JP2005080369A - Dc/dc converting circuit - Google Patents

Abstract

<P>PROBLEM TO BE SOLVED: To reduce a malfunction phenomenon of other apparatus by reducing a high frequency wave leakage current value flowing from a load side of a DC/DC converting circuit through a ground. <P>SOLUTION: The DC/DC converting circuit increases an impedance value of a high frequency leakage current route, by connecting a series circuit of a switch function element 17 and a rectifying function element 18 including a reactor 3 and a diode between a positive side potential and a negative side potential of a DC power source 9 of an input, connecting a series circuit of the reactor 3 and a rectifying functional element 4 including a capacitor 5 and a diode, and connecting a load 6 to the capacitor 5 as a DC output circuit; and decreases its current value. <P>COPYRIGHT: (C)2005,JPO&NCIPI

Description

  The present invention relates to a DC / DC (direct current / direct current) conversion circuit capable of step-up and step-down.

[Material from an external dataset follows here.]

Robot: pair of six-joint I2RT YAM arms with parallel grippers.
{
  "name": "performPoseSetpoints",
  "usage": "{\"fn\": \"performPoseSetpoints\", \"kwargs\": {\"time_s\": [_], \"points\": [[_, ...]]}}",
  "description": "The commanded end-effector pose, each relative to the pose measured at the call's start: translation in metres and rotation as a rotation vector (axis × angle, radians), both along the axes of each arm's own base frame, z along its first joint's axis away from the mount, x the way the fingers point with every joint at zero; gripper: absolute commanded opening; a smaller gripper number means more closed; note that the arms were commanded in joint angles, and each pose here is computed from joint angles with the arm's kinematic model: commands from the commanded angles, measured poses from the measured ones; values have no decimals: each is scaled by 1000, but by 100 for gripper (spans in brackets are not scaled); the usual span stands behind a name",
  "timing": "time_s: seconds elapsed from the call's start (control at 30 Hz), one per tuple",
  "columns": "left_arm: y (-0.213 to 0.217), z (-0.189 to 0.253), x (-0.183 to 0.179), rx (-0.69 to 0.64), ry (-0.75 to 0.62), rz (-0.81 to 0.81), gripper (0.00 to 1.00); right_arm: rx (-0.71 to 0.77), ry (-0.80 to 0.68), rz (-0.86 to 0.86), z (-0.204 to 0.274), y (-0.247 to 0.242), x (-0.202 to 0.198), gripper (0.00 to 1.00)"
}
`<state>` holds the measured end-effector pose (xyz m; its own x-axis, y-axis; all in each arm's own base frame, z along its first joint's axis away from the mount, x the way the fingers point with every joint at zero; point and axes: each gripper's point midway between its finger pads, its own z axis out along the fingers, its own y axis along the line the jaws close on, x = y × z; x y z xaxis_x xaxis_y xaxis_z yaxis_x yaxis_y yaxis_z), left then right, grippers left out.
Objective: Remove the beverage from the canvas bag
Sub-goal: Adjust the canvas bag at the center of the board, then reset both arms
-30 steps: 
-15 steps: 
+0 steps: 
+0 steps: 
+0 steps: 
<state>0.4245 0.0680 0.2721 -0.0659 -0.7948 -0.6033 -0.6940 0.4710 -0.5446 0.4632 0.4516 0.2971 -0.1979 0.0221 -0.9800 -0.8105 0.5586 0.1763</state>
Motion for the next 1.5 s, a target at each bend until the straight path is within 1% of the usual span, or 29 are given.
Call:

FIG. 9A shows a conventional example shown in Patent Document 1, for example.
In the figure, 1 is a DC power supply circuit (in the case of an AC power supply input, it becomes a rectifier circuit + capacitor), 2 is a switching element such as an IGBT (insulated gate bipolar transistor), 3 is a reactor, 4 is a diode, 5 is The capacitor is connected to the load 6 as a DC output.
In the operation of this circuit, the current ia flows when the IGBT 2 is turned on, and energy is stored in the reactor 3. Thereafter, when the IGBT 2 is turned off, the energy stored in the reactor 3 is supplied to the capacitor 5.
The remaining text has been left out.